Da mit Sportverletzungen regelmäßig zu rechnen war, bemühte man sich frühzeitig um die Verpflichtung kundiger Ärzte. Während der römischen Kaiserzeit im 2. Jahrhundert ist aus Kleinasien nachweisbar, dass ein Berufsathleten-Verein einen leitenden Arzt (Archiatros) angestellt hatte.
Niedergang und Verbot der antiken Olympischen Spiele
Mit dem Niedergang der Olympischen Spiele waren die römische Herrschaft über das besiegte Griechenland, christliche Widerstände gegen den Zeuskult, Einzug kommerzieller Momente in den Sport, Berufssportlertum und Korruption verbunden.
Um selbst an den Olympischen Spielen teilzunehmen, befahl der berüchtigte Cäsar Nero (37 bis 68) im Jahre 65 die Verschiebung der 211. Olympischen Spiele um zwei Jahre.
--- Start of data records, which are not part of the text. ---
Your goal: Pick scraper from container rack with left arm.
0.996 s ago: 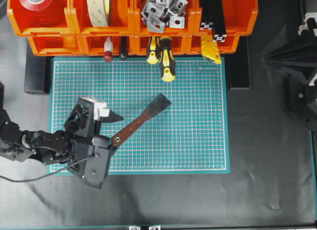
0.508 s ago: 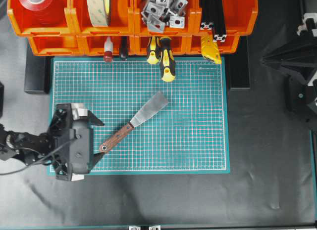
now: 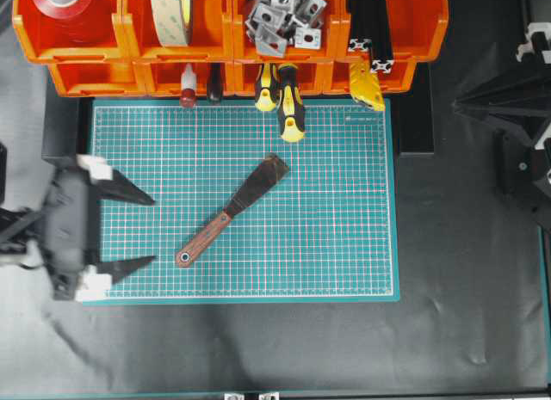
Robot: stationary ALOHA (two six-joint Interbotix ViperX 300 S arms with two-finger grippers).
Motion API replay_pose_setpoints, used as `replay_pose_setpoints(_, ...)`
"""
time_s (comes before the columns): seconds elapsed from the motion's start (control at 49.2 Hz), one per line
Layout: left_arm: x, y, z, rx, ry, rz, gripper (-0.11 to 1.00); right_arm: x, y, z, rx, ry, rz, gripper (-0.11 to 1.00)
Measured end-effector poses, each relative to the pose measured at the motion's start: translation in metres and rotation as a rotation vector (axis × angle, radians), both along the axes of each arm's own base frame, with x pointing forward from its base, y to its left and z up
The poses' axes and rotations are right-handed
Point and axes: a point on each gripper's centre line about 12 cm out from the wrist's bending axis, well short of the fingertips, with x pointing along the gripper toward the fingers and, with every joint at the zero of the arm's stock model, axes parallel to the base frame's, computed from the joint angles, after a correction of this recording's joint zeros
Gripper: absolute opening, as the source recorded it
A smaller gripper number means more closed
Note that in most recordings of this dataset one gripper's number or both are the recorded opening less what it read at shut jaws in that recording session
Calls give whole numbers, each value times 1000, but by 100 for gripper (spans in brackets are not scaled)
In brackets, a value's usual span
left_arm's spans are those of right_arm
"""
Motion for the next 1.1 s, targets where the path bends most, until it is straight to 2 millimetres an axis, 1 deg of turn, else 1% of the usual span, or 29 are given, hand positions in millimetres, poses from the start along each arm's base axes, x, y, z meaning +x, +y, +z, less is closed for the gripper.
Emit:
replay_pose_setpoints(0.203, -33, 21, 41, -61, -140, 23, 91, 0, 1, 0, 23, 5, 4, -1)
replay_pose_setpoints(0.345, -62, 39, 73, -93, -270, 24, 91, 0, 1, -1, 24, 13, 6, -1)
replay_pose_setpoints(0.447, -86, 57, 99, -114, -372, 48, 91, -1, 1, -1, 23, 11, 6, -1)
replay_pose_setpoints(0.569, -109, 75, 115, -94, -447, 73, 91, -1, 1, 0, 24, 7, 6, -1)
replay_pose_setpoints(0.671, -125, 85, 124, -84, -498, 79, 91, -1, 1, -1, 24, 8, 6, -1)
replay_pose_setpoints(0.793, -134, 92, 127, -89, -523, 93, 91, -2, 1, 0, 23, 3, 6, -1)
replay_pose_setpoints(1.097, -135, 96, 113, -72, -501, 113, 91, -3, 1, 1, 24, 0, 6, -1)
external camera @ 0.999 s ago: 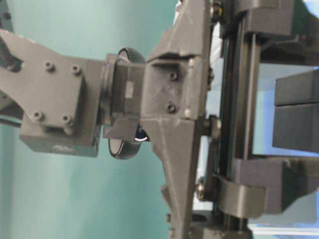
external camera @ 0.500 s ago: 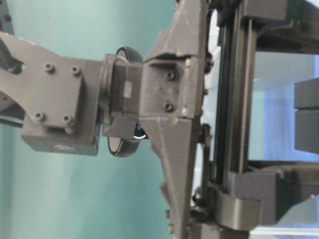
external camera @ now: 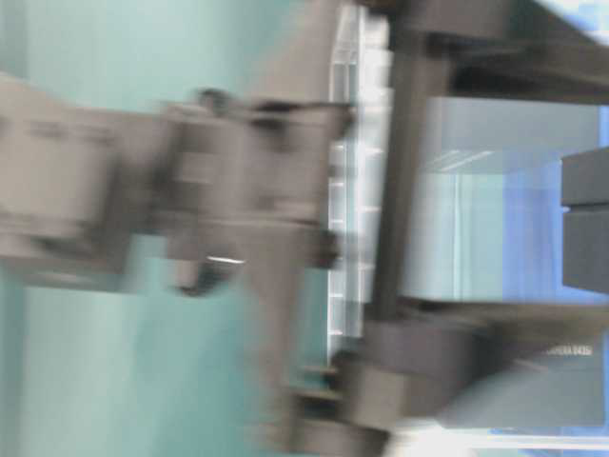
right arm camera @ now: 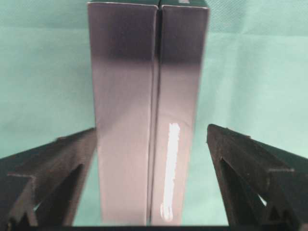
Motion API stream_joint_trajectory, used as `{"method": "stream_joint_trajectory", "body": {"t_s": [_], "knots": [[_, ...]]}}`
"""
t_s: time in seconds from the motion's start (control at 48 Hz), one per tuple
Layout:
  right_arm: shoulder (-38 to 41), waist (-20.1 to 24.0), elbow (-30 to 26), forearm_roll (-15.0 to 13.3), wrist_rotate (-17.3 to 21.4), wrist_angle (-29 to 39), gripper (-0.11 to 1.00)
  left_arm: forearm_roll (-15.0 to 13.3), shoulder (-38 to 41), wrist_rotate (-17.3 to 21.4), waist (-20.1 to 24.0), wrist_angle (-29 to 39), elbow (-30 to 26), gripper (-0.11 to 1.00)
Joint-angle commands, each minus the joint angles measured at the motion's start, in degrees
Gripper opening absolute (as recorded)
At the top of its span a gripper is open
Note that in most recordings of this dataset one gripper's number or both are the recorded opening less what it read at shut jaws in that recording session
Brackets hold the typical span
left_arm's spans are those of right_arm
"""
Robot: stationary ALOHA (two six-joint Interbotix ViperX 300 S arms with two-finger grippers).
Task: Take the box out of the case with the right arm.
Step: 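Carry the box toward the front and lower it onto the table, then open the right gripper to release the box and withdraw right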
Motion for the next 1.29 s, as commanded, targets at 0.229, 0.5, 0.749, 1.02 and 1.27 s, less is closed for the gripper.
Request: {"method": "stream_joint_trajectory", "body": {"t_s": [0.229, 0.5, 0.749, 1.02, 1.27], "knots": [[-5.7, -0.6, -12.7, -4.4, -0.9, 15.7, 0.95, 0.1, -0.2, -0.1, 0.2, -0.3, -1.1, 0.11], [-5.1, -1.0, -17.8, -5.2, -4.1, 21.4, 0.95, 0.0, -0.2, -0.1, 0.2, -0.3, -1.1, 0.11], [-5.4, -0.7, -17.3, -4.9, -6.7, 22.7, 0.95, 0.0, -0.2, -0.1, 0.2, -0.3, -1.1, 0.11], [-11.0, -0.2, -10.0, -4.4, -7.6, 25.6, 0.95, 0.1, -0.2, -0.1, 0.2, -0.3, -1.1, 0.11], [-20.7, 1.3, 2.6, -4.4, -6.0, 22.9, 0.95, 0.1, -0.2, -0.1, 0.2, -0.1, -1.1, 0.11]]}}
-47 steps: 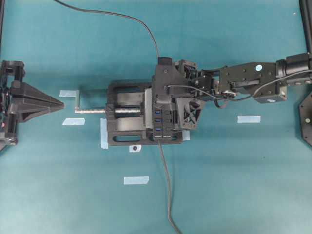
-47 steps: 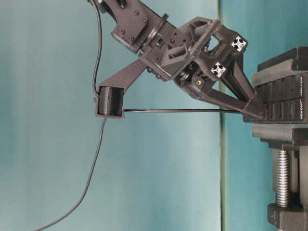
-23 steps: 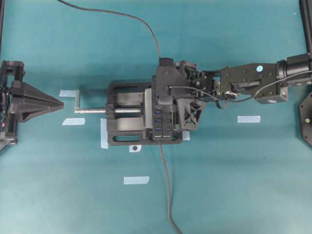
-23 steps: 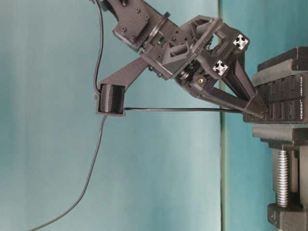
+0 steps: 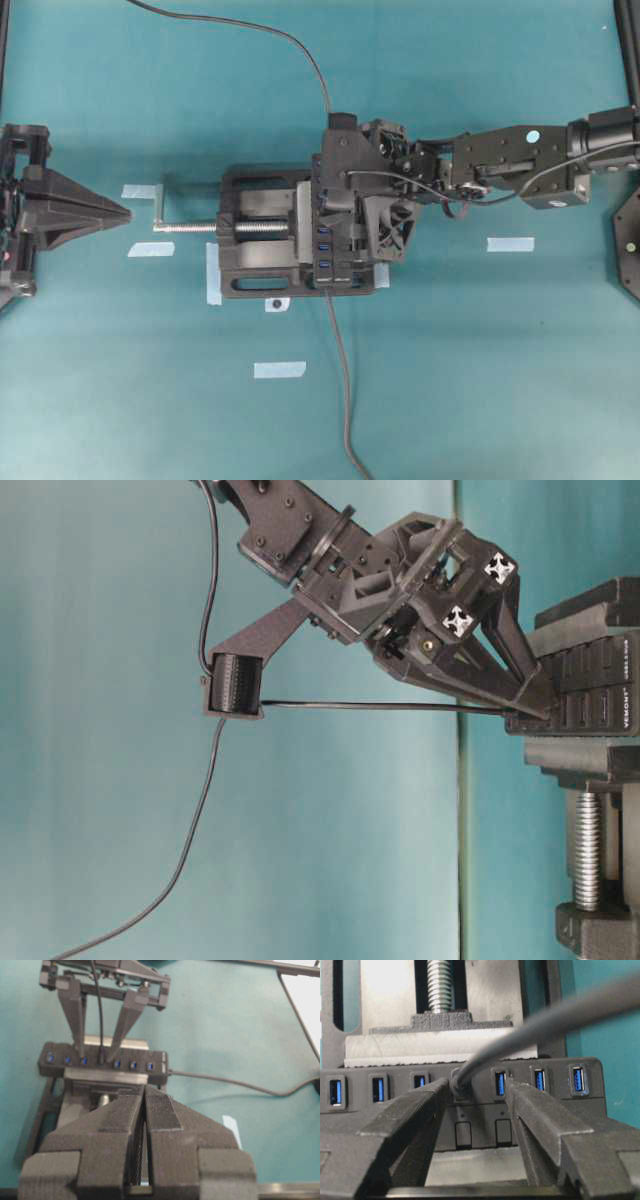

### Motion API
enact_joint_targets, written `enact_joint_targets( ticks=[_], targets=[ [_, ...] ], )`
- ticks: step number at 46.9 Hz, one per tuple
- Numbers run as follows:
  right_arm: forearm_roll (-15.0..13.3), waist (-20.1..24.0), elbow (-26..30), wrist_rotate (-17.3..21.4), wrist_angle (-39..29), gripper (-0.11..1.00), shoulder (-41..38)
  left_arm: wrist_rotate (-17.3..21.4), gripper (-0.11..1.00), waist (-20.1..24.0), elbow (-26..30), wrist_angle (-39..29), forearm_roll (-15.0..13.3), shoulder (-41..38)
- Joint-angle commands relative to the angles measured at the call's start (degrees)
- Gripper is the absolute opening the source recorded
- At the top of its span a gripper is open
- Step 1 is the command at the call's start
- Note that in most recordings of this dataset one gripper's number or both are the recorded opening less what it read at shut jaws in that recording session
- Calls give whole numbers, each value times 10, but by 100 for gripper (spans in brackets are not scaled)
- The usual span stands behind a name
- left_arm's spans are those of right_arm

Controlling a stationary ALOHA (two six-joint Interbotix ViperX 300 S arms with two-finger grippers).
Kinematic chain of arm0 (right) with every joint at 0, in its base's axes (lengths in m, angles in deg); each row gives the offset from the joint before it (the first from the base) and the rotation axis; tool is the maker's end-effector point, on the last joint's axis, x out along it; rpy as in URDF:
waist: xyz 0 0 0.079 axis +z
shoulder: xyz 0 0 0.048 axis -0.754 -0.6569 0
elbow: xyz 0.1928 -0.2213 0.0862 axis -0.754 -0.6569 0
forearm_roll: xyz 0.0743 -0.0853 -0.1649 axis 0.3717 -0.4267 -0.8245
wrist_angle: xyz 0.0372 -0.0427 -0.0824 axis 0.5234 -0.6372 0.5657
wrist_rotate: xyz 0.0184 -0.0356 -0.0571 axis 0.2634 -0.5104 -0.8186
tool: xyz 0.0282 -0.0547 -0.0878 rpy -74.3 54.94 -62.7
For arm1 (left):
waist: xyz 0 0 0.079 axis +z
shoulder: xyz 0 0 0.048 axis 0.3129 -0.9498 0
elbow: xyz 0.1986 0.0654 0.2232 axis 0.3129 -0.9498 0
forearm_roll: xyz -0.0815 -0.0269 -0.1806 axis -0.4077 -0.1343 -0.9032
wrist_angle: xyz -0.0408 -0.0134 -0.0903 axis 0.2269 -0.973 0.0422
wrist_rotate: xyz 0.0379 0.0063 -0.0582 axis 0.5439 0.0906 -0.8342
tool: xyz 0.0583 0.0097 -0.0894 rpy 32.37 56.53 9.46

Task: Insert the USB into the center port of the fixed hub
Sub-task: 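Hold the plug pressed into the center port with the right gripper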

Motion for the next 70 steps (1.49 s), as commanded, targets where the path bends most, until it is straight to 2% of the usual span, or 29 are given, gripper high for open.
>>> enact_joint_targets(
  ticks=[1, 26, 70],
  targets=[
    [-1, 1, 5, 1, 1, 71, 25, -1, 2, 2, 8, 5, 1, -3],
    [-1, -4, -2, 2, -23, 71, 82, -1, 2, 2, 7, 5, 1, -3],
    [-1, -2, -6, 2, -23, 71, 83, -1, 2, 2, 8, 5, 1, -3]
  ],
)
Er kreierte dazu völlig neue Disziplinen und ließ sich dann zum vielfachen Sieger erklären. Auch in dem von ihm inaugurierten Fohlenrennen mit Zehnergespannen wurde er zum Sieger ausgerufen, obgleich er während des Rennens aus dem Wagen stürzte und das Ziel, selbst nachdem man ihn wieder in das Gefährt gehoben hatte, gar nicht erreichte. Diese Spiele wurden später von den Verantwortlichen der Spiele (Hellanodiken) kurzerhand aus dem Verzeichnis der Olympiaden gestrichen.
Im Jahre 393 untersagte schließlich der römische Kaiser Theodosius I. die Abhaltung der Olympischen Spiele für alle Zukunft, nachdem bereits zwei Jahre vorher alle so genannten heidnischen Feste verboten worden waren.
- Olympia und die Medizin. Dt Ärztebl 37 (2000) 2403- 2404.
- Sport in Greece and Rome. Thames and Hudson, ohne Ort, 1972.